╭─ RECORDS TO PROCESS

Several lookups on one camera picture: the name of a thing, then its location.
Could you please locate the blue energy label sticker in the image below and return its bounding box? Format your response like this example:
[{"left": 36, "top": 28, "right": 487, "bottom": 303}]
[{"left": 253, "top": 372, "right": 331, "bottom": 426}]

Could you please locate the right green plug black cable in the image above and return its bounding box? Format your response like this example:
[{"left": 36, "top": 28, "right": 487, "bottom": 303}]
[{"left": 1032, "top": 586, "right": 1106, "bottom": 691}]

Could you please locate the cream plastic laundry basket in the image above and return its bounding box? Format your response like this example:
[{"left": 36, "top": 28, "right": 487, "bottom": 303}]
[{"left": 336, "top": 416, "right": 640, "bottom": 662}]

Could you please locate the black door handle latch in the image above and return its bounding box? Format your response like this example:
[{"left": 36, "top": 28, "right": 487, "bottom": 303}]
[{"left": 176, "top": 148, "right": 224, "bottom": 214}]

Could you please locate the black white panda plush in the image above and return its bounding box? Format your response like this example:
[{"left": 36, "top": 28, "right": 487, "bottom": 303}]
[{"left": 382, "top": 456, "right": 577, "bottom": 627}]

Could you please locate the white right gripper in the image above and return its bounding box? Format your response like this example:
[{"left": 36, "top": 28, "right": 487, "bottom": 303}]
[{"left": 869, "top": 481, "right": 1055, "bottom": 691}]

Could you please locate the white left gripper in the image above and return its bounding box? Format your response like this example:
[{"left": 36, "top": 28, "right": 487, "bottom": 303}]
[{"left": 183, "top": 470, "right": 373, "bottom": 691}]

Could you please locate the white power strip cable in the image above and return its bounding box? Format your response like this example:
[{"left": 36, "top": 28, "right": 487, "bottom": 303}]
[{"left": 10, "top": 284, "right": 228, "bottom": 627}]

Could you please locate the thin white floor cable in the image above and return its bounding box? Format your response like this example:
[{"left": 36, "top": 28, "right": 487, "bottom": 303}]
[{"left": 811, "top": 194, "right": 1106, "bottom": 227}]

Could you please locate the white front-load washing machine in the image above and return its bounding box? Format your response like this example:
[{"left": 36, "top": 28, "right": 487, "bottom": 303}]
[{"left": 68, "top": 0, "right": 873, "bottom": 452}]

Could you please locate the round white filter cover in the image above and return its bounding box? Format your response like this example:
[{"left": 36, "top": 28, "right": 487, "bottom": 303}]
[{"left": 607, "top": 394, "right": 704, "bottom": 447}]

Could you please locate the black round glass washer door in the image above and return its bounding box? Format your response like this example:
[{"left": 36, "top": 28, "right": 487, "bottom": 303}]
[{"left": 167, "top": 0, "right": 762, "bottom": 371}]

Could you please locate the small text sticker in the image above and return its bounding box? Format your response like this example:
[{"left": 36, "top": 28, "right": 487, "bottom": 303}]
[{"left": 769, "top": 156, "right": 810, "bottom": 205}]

╰─

Your answer should be the lines above from the one containing "Could you please locate the black door" through the one containing "Could you please locate the black white", copied exactly and with both ends kept.

RESPONSE:
Could you please locate the black door handle latch in the image above and return its bounding box? Format your response like this example:
[{"left": 36, "top": 28, "right": 487, "bottom": 303}]
[{"left": 176, "top": 148, "right": 224, "bottom": 214}]

Could you please locate the black white panda plush in the image above and return its bounding box? Format your response like this example:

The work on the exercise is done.